Often, that looks like shaping accurate queer representation in Hollywood. The kind of representation Bernard wants to see onscreen is not black and white, and not just more queer representation or more diversity point blank. She yearns to see multitudes—the kinds shown in dramas like Pose or Transparent, two shows she strongly feels succeed in showing the fluidity and fullness of the gender spectrum.

In an ideal world, Hollywood would always be telling stories about humans who also happen to be transgender or non-binary. All people deserve characters whose stories are real and acknowledge the complexities of identity—with its moments of both grief and peace, Bernard explains. “We need all queer stories. We need the drama, and we need the light.”
We need all queer stories. We need the drama, and we need the light.
For Bernard, having the opportunity to play nuanced characters has been incredibly important for her own ability to grow through experiences like anxiety and depression. In Milkwater, she plays a young millennial named Milo who’s desperate to find purpose.
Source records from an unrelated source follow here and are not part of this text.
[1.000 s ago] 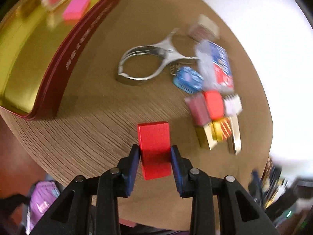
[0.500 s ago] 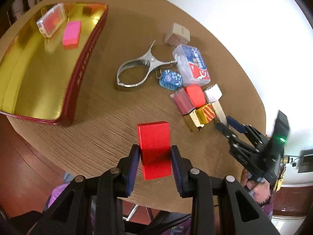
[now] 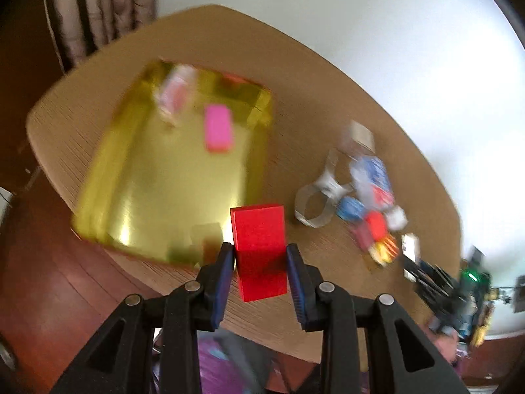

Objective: Organize rigid objects
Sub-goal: 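Grasp the silver striped box with the right tool while the left tool lifts the red block, then lower the red block into the tin and open the left tool, then lower the silver striped box into the tin and open the right tool, then grasp the beige MARUBI box with the right tool, then grasp the silver tongs with the left tool while the right tool holds the MARUBI box, then carry the silver tongs over the tin and lower them with the left tool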

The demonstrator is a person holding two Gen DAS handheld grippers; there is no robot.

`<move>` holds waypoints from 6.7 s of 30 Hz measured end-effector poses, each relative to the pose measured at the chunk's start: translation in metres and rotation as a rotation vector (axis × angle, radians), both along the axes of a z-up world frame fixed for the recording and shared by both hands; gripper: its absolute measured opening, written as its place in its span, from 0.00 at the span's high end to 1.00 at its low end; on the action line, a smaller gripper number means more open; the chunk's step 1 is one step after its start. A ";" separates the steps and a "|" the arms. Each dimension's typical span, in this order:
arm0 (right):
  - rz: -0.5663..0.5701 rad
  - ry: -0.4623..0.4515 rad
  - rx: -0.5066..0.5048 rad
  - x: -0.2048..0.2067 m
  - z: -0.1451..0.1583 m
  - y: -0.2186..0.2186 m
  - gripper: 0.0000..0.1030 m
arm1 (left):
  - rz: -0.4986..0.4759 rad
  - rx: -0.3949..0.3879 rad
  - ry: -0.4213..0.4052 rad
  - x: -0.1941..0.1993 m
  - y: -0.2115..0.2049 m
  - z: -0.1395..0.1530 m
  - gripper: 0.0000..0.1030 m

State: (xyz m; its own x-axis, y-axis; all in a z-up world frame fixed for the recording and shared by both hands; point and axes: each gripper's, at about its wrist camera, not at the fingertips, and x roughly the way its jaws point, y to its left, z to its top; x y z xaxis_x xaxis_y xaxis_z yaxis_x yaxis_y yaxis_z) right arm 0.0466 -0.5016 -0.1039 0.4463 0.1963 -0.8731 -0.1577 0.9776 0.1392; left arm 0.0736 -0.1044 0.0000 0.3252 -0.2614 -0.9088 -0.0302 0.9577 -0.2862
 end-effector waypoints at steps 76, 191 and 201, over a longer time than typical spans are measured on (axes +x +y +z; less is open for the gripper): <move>0.139 0.059 0.216 0.171 0.023 0.324 0.72 | 0.366 0.154 -0.295 -0.040 0.142 -0.040 0.62; -0.329 0.003 0.496 -0.034 0.022 -0.074 0.57 | -0.347 0.234 -0.217 0.083 -0.046 0.043 0.99; -0.282 0.003 0.492 -0.032 0.032 -0.056 0.57 | -0.372 0.172 -0.180 0.062 -0.020 0.045 0.82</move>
State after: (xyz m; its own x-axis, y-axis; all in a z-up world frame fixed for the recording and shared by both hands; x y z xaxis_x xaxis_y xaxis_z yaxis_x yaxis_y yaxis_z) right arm 0.0149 -0.5576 -0.0722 0.5384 0.4534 -0.7103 0.1013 0.8019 0.5888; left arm 0.1361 -0.1248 0.0446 0.3949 -0.2406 -0.8867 0.3614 0.9280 -0.0909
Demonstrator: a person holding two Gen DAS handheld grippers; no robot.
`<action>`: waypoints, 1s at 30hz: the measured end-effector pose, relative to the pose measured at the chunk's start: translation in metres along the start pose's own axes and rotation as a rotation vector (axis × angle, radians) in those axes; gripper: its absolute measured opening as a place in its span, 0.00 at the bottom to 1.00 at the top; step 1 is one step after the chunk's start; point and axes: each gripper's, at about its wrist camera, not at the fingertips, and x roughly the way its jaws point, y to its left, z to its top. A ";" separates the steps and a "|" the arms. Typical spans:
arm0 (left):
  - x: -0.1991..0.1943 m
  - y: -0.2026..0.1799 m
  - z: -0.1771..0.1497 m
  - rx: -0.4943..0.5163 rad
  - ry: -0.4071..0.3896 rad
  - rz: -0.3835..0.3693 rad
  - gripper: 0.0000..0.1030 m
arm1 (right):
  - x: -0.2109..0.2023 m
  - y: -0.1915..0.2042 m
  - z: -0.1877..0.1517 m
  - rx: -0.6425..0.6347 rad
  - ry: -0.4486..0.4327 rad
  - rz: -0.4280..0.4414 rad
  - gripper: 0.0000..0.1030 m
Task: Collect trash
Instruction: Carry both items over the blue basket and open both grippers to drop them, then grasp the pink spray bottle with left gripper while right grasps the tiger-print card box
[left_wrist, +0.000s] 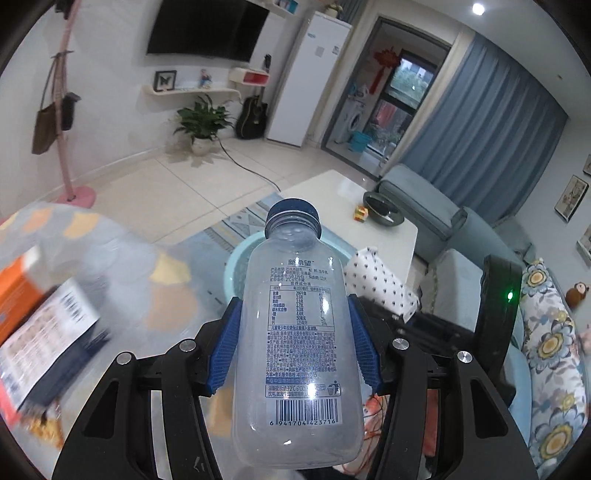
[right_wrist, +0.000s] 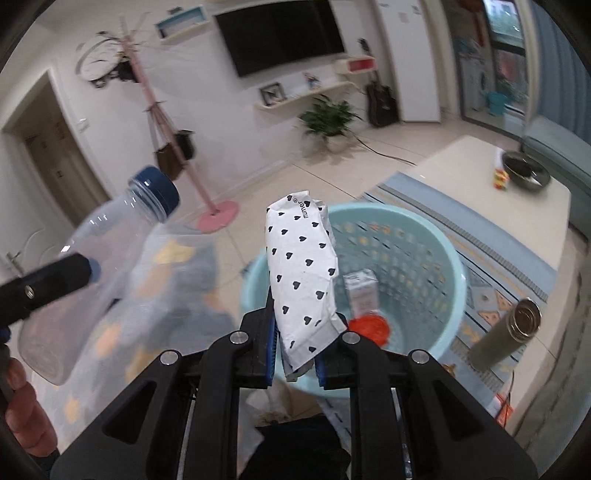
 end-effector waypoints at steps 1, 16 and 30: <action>0.008 0.000 0.002 0.000 0.010 -0.002 0.53 | 0.006 -0.006 0.000 0.015 0.012 -0.010 0.13; 0.107 -0.004 0.020 -0.027 0.134 -0.002 0.57 | 0.068 -0.064 0.001 0.140 0.125 -0.088 0.36; 0.046 -0.011 -0.001 0.003 0.036 0.008 0.61 | 0.030 -0.036 0.004 0.086 0.072 -0.046 0.45</action>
When she meets an older gay man who’s always wanted children but has tried and failed, she gets drunk one night and forces him to make the decision to let her be his surrogate. “She’s kind of boundary-less, and it’s kind of setting her life on fire in some ways,” says Bernard.

In her personal life, having resources like access to antidepressants and therapy, which she goes to twice a week, has made Bernard grateful for the tools to become a better version of herself—despite being messy sometimes, which she notes we all are, mental illness or not.

Milo is “unlike any character I’ve seen in a movie before,” says Bernard. She is lovable, but also makes the viewer want to shake her and scream, “What are you doing?” the way one might want to do to a close friend. The characters Bernard wants to see more of are the ones who beg those kinds of questions of us: Who hasn’t waded through a mess to find our truest selves?

But being an actor has been about more than telling stories as characters. Bernard has also seen it as an opportunity to make a difference as herself. One recent instance that stands out to her was when a young fan messaged her on Instagram to say Bernard is an inspiration for “just doing her thing” and that as a baby queer who’s just come out, seeing the way Bernard stands up for what she believes in has helped her find herself. The message sent Bernard “over the edge” with gratitude and provided a reminder of the smaller, more intimate impacts she can have. On a day when she was feeling angry at the world and got on her soapbox to share, “this person brought it back to her identity and that I was making an impact and it truly blew my mind.”

Having power in Hollywood is not a given—so Bernard knows that having a platform comes with the responsibility of being conscious of the stories she chooses to tell and how they affect others. While she sees acting as an exploration of the human condition first and foremost, she also sees acting as a superpower she can use for good or evil, to shape the understanding that people have of nuanced experiences like being queer or even mentally ill.

For that reason, Bernard is optimistic but watchful about where queer representation is going. “I hope that people aren’t tokenized, that we can ultimately tell stories about people’s lives instead of talking about who they’re sleeping with. I think there’s momentum in Hollywood to tell those stories.”